▶ [What to do]: What you produce should be an exact transcription of the data, minus any pictures.

··· Source material

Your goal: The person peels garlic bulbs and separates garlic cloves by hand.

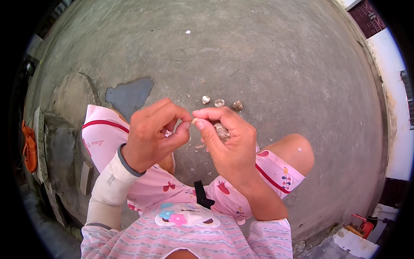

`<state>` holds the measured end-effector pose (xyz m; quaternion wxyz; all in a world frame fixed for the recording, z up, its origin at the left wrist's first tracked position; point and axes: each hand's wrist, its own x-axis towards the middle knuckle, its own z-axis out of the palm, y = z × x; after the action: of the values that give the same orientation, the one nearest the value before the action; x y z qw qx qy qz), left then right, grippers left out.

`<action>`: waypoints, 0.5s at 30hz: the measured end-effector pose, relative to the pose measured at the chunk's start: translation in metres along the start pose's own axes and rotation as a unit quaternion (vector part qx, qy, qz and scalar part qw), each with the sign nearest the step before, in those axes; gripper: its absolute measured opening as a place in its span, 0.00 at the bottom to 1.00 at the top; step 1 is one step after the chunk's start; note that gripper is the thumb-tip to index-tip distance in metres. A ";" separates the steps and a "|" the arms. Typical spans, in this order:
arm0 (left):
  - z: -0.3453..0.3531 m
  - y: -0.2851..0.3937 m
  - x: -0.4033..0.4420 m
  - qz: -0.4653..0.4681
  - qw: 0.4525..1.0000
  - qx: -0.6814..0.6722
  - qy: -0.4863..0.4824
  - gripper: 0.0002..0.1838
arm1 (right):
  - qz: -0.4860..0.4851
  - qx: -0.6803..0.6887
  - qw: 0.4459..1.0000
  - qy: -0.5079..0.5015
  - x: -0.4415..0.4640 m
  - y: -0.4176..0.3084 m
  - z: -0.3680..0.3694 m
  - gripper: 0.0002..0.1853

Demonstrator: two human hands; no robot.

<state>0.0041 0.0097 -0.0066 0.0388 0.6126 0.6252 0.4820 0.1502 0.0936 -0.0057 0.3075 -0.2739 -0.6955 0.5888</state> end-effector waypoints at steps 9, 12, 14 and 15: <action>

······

▶ [Solution]:
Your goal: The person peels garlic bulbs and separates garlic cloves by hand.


`<state>` holds the measured end-effector pose (xyz m; quaternion wxyz; all in a world frame fixed for the recording, z up, its origin at the left wrist's first tracked position; point and axes: each hand's wrist, its own x-axis towards the middle knuckle, its own z-axis out of the palm, y = z × x; after the action: of the values that give the same orientation, the one nearest the value before the action; x y z qw qx qy qz), left then right, grippers left out.

`<action>`: waypoints, 0.5s at 30hz: the measured end-effector pose, relative to the pose measured at the chunk's start: translation in metres along the start pose's own axes and rotation as a unit quaternion (vector part qx, qy, qz and scalar part qw), each with the sign nearest the step before, in those axes; gripper: its absolute measured opening as a place in its span, 0.00 at the bottom to 1.00 at the top; step 1 is one step after the chunk's start; note that gripper is the thumb-tip to index-tip distance in metres. A ";" separates the steps and a "|" the arms. Typical spans, in this order:
arm0 (left):
  - z: -0.3453..0.3531 m
  - y: -0.2851..0.3937 m
  - x: -0.4033..0.4420 m
  - qz: -0.4653..0.4681
  - qw: 0.4525..1.0000
  - qx: -0.6814..0.6722
  - qy: -0.4863..0.4824
  - gripper: 0.0002..0.1838
arm1 (right):
  - qz: -0.4860..0.4851
  - qx: -0.6803..0.6887
  - qw: 0.4459..1.0000
  - qy: -0.5079..0.5015
  - x: -0.4415..0.4640 m
  - y: -0.4176..0.3084 m
  - z: -0.3680..0.3694 m
  - gripper: 0.0002..0.1853

Demonstrator: two human hands; no robot.

<state>0.0041 0.0097 -0.0066 0.0388 0.6126 0.6252 0.4820 0.1502 0.0936 -0.0057 0.3075 -0.2739 -0.6955 0.5888</state> end-effector waypoints at steps 9, 12, 14 and 15: <action>

This finishes the output.